- Problem statement
The expected answer is the set of lines in the data below between the line holding "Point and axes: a" and the line holding "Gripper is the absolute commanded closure", inclusive, written out exactly.

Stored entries
================

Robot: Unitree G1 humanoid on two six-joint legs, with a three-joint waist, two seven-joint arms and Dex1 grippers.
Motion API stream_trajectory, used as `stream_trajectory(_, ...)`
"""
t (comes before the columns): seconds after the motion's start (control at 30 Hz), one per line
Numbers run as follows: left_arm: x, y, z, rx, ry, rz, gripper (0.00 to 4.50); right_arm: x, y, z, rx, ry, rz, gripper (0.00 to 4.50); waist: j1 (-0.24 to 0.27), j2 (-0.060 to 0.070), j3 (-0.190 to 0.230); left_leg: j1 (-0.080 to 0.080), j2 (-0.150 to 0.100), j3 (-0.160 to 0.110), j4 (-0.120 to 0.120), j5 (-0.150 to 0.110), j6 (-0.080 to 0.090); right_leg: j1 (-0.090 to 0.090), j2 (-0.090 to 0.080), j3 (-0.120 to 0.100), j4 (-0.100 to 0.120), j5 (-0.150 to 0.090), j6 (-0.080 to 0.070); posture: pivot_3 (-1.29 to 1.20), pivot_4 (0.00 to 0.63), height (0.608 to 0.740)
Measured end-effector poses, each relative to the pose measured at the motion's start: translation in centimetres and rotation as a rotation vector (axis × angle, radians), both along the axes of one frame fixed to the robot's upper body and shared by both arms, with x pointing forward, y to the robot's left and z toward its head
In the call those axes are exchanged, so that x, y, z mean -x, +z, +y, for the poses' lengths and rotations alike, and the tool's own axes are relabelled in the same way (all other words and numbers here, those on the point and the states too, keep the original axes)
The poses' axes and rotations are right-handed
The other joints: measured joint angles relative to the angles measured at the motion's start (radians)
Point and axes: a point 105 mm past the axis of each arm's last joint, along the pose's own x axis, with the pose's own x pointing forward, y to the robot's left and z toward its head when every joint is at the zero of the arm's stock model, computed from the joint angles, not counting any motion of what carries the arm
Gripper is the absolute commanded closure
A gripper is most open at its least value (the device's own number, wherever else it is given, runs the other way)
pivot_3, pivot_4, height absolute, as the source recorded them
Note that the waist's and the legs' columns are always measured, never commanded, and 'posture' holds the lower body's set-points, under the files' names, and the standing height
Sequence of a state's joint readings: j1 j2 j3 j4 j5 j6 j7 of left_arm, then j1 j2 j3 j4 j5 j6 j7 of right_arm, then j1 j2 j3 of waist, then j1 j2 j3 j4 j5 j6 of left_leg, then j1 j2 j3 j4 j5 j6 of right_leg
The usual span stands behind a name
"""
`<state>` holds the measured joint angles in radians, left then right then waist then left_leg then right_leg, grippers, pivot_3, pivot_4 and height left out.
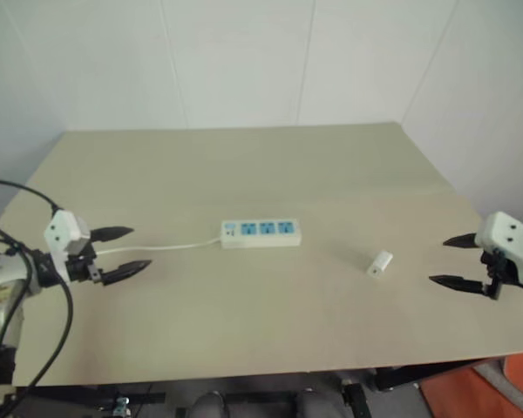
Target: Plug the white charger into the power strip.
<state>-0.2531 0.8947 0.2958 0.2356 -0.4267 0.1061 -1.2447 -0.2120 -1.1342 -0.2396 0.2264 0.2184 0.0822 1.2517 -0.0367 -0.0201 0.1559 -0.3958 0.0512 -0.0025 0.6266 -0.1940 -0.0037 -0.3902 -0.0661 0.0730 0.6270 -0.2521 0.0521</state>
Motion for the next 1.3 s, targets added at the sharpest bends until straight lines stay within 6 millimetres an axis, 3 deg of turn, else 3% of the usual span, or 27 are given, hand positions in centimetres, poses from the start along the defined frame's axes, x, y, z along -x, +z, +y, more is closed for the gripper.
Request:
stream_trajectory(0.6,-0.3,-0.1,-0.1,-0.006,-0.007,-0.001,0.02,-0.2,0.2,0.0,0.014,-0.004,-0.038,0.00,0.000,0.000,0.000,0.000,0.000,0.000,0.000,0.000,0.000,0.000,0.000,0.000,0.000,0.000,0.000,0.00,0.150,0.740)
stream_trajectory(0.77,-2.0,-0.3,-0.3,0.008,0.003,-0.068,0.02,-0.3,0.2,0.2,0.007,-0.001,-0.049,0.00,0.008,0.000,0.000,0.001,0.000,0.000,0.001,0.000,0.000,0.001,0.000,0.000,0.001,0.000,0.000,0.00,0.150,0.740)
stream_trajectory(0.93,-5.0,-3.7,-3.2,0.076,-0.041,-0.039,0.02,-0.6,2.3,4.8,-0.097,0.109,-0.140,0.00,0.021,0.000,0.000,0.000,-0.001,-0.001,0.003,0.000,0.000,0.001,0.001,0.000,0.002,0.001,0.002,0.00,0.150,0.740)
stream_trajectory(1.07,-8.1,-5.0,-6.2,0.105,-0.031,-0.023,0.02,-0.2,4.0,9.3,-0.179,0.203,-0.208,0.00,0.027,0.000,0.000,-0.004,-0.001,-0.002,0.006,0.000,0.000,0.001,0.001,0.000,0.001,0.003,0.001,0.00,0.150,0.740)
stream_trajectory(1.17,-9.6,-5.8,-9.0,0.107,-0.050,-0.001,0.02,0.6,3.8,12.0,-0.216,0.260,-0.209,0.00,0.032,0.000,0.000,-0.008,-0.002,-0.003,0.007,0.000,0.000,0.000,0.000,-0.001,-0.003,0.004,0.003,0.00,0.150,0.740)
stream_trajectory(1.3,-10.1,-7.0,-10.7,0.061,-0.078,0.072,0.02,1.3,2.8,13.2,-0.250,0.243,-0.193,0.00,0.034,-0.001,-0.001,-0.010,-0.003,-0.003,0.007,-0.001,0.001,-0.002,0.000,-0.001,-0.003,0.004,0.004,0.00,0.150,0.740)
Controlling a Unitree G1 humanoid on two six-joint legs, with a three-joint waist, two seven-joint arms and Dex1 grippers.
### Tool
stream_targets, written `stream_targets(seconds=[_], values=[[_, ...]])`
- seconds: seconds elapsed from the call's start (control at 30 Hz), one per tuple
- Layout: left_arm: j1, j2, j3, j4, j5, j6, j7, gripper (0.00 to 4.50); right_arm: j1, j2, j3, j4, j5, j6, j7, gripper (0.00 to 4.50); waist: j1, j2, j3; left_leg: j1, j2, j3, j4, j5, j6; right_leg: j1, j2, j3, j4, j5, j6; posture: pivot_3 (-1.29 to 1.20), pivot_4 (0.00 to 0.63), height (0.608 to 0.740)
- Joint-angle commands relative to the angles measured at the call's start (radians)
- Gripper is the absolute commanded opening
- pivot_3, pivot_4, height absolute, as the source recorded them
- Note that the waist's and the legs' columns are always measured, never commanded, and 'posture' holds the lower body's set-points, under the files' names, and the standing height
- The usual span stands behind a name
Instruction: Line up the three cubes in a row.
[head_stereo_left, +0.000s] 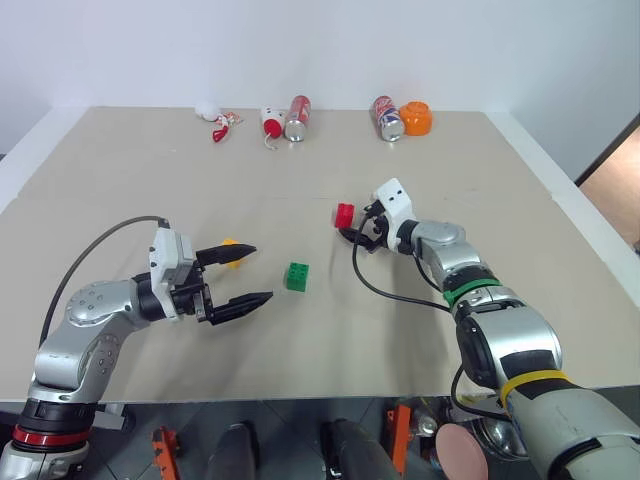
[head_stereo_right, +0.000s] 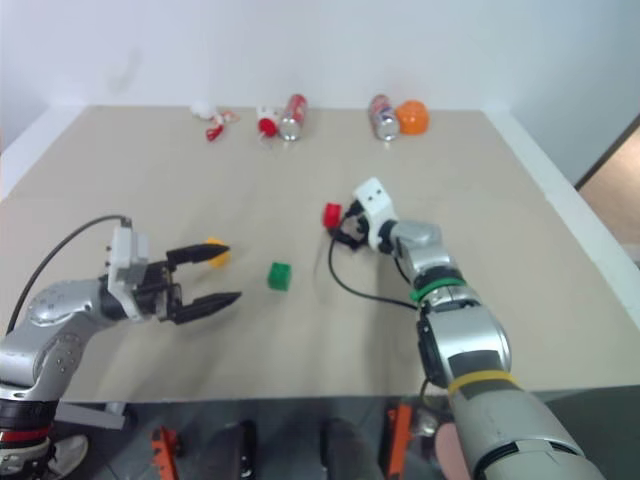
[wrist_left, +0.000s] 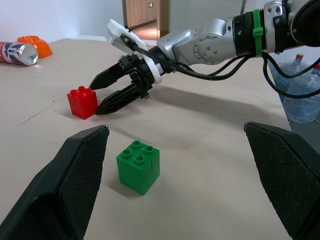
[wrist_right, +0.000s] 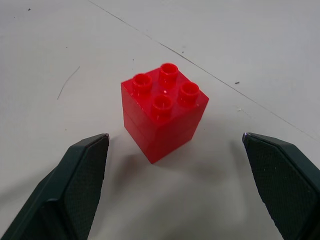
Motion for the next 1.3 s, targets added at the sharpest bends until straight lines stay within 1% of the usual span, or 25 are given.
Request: stream_targets(seconds=[0.03, 0.63, 1.3], values=[[0.006, 0.002, 0.015, -0.042, -0.017, -0.005, 0.0, 4.49, -0.044, 0.006, -0.02, 0.006, -0.008, -0.013, -0.01, 4.42, 0.0, 0.0, 0.0, 0.0, 0.0, 0.0, 0.0, 0.0, 0.0, 0.0, 0.0, 0.0, 0.0, 0.0, 0.0, 0.0, 0.15, 0.74], [0.018, 0.006, 0.022, -0.061, -0.029, 0.003, 0.015, 4.49, -0.05, 0.038, -0.035, 0.031, -0.032, -0.002, -0.03, 4.42, 0.0, 0.0, 0.0, 0.0, 0.0, 0.0, 0.0, 0.0, 0.0, 0.0, 0.0, 0.0, 0.0, 0.0, 0.0, 0.0, 0.15, 0.74], [0.02, 0.002, 0.019, -0.074, -0.035, 0.015, 0.021, 4.49, -0.047, 0.048, -0.047, 0.036, -0.041, 0.004, -0.064, 4.42, 0.0, 0.0, 0.0, 0.0, 0.0, 0.0, 0.0, 0.0, 0.0, 0.0, 0.0, 0.0, 0.0, 0.0, 0.0, 0.0, 0.15, 0.74]])
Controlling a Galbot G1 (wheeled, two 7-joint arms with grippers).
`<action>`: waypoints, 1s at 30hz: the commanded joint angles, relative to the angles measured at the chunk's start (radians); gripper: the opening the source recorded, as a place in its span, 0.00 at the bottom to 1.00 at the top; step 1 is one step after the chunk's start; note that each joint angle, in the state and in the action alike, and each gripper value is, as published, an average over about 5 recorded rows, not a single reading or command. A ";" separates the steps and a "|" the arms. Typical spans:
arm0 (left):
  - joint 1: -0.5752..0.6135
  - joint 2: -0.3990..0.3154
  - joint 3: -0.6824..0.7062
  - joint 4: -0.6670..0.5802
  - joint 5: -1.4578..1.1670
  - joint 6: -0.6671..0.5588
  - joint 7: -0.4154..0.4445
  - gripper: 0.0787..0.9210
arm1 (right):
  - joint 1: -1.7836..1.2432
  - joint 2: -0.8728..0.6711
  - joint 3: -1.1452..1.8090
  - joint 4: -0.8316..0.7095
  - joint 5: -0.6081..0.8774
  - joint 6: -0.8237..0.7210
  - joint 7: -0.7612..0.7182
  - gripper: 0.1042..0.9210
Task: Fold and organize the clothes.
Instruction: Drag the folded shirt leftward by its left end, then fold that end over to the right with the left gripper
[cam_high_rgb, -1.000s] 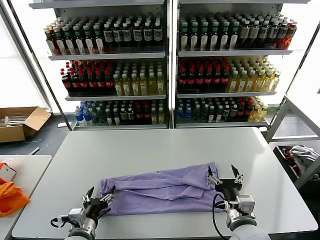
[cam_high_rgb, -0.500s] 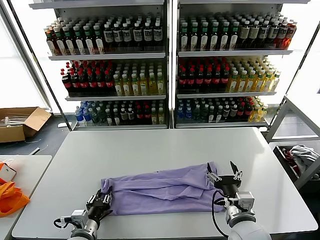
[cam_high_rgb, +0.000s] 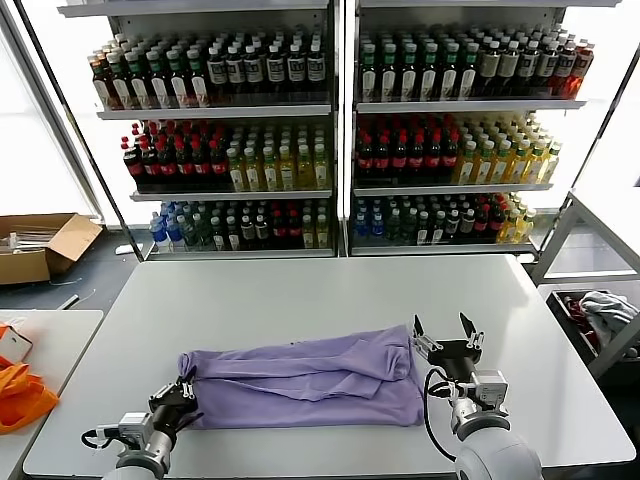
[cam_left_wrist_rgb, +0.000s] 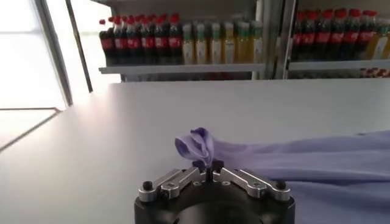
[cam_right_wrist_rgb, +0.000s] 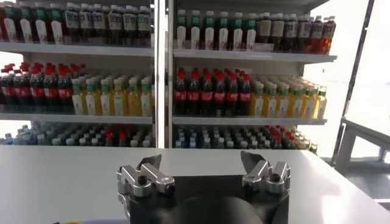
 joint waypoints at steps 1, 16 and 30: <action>-0.011 0.248 -0.342 -0.019 -0.045 -0.022 0.010 0.03 | 0.022 0.006 -0.005 -0.009 0.005 0.000 0.002 0.88; 0.019 0.189 -0.296 -0.095 -0.070 -0.012 0.021 0.03 | 0.002 0.028 -0.010 0.015 -0.003 -0.039 0.016 0.88; -0.029 0.008 0.082 -0.058 0.073 -0.015 0.019 0.03 | -0.111 0.018 0.029 0.079 -0.034 -0.021 -0.002 0.88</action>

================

- Solution to this exercise
Point and axes: a point 105 mm past the axis of each arm's last joint, along the pose's own x axis, with the pose's own x pointing forward, y to the robot's left and z toward its head when every joint is at the zero of the arm's stock model, computed from the joint angles, not counting any motion of what carries the arm
Gripper is the absolute commanded closure

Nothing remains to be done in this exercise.